The Constitutional Court has on numerous occasions acknowledged that remedial measures (such as affirmative action) will, as they must if they are to be effective, affect those advantaged by apartheid (white people) adversely. In Bato Star Fishing (Pty) Ltd v Minister of Environmental Affairs and Others 2004 (4) SA 490 (CC) the Court said:

"The emasures that bring about transformation will inevitably affect some members of the society adversely, particularly those coming from previously advantaged communities. It may well be that other considerations may have to yield in favour of achieving the goal we fashioned for ourselves in the Constitution."

That goal is the "constitutional commitment of achieving equality" through "affirmative action measures".

In Bel Porto School Governing Body and Others v Premier, Western Cape, and Another, the Counstitutional Court said:

"[I]n order to achieve the goals set in the Constitution, what has to be done in the process of transformation will at times inevitably weigh more heavily on some members of the community than others."
  
Put plainly, white people (because they generally benefitted from apartheid) will inevitably bear the brunt of constitutional redress of past racial inequalities the effects of which are still being felt today. There is absolutely no need to be pusillanimous about this. It is what it is. The Constitution and the Constitutional Court say so.
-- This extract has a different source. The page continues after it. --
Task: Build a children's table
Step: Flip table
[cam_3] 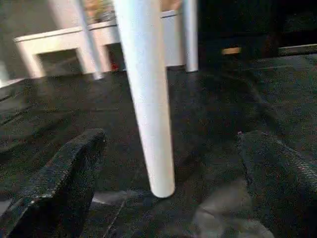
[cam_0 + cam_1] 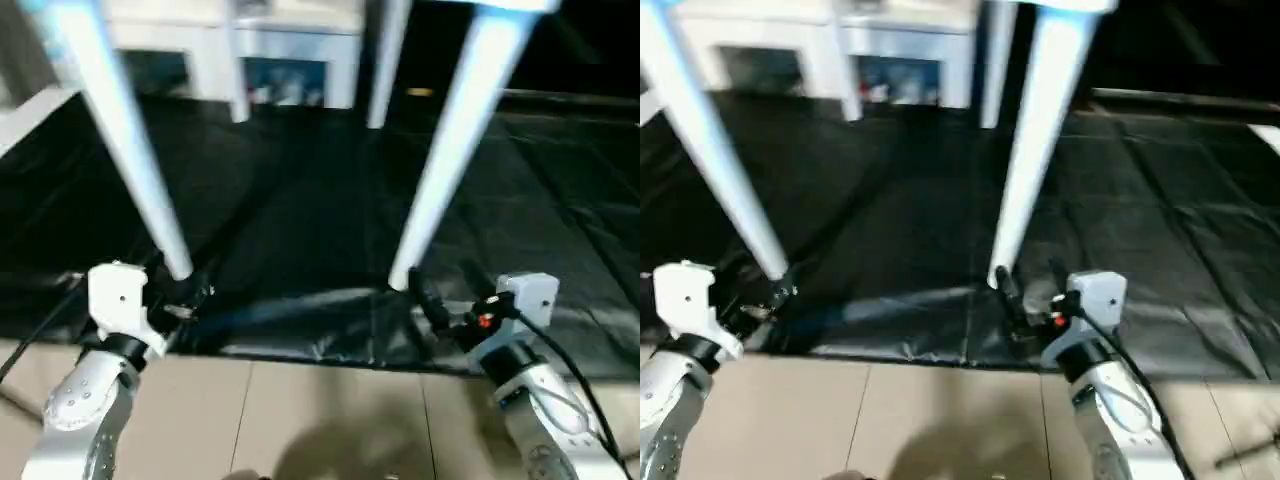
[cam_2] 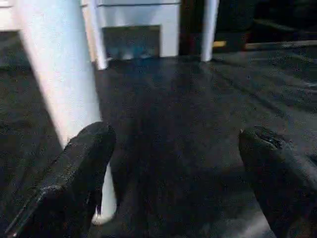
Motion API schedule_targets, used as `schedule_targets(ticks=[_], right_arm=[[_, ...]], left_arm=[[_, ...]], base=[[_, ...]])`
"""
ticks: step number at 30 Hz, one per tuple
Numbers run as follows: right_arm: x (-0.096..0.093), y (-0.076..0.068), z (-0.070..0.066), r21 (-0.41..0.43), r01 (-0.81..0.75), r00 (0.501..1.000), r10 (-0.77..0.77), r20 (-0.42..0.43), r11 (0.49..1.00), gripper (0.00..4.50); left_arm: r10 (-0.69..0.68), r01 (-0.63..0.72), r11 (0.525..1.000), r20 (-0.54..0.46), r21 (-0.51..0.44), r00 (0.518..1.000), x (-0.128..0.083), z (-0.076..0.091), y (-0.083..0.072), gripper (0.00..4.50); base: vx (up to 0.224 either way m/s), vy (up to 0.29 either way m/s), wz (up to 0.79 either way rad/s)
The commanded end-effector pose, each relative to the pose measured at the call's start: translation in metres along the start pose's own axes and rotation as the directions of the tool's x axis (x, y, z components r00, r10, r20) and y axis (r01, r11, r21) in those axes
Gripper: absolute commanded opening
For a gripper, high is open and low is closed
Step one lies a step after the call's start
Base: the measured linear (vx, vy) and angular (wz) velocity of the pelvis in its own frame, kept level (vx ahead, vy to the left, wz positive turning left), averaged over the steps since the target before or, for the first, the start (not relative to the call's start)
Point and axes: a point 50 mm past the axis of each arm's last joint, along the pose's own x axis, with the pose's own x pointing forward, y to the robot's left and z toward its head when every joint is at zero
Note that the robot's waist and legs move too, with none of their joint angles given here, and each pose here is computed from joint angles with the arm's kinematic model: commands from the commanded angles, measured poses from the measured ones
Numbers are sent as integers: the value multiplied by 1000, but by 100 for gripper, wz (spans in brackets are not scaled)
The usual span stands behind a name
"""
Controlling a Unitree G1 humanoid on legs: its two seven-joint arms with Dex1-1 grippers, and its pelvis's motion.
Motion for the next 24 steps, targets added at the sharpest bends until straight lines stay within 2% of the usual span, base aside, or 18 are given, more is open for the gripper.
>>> schedule_targets(ticks=[1, 9, 22, 24], right_arm=[[0, 0, 1, 19, 15, 1000, -16, 6, 1000, 450], [5, 2, -5, 8, 0, 999, 0, -43, 1000, 450], [16, 3, -7, -8, -62, 996, 61, -71, 998, 450], [17, 5, -8, -107, -87, 993, 78, -89, 990, 450]], left_arm=[[7, -7, 1000, -7, 18, 1000, 2, 4, 0, 441], [13, -13, 1000, -23, 1, 1000, 4, 4, -7, 441], [32, -31, 1000, -30, 1, 999, 7, 2, -13, 441], [30, -30, 1000, -30, 6, 999, 8, 2, -14, 441]], base=[[-30, 224, -28], [-52, 146, 0], [-4, 2, 0], [0, 0, 0]])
The Constitutional Court has also acknowledged the inordinate harm caused by apartheid to black people and that it is imperative that this be redressed not simply by passing laws by which racial discrimination is ended but rather by taking positive steps to extirpate the effects of that discrimination. It said in Bato Star:

"Our Constitution recognises that decades of systematic racial discrimination entrenched by the apartheid legal order cannot be eliminated without positive action being taken to achieve that result. We are required to do more than that. The effects of discrimination may continue indefinitely unless there is a commitment to end it."

Affirmative action gives content to that commitment to end the effects of racial discrimination.

To similar effect, the Court said the following in National Coalition for Gay and Lesbian Equality and Another v Minister of Justice and Others:  

"It is insufficient for the Constitution merely to ensure, through its Bill of Rights, that statutory provisions which have caused such unfair discrimination in the past are eliminated. Past unfair discrimination frequently has ongoing negative consequences, the continuation of which is not halted immediately when the initial causes thereof are eliminated, and unless remedied, may continue for a substantial time and even indefinitely." 

Thus, as South Africans we need to take our heads out of the sand and accept the fact that without affirmative action (more frankly, the preferential treatment of black people over whites generally in relation to employment opportunities and the procurement of goods and services) South Africa will never achieve achieve the constitutional goal for which the Constitution enjoins all of us to strive - substantive equality. Absent that, we shall have created fertile ground for disaffection which will in turn breed violent crime, corruption and the death of the rule of law.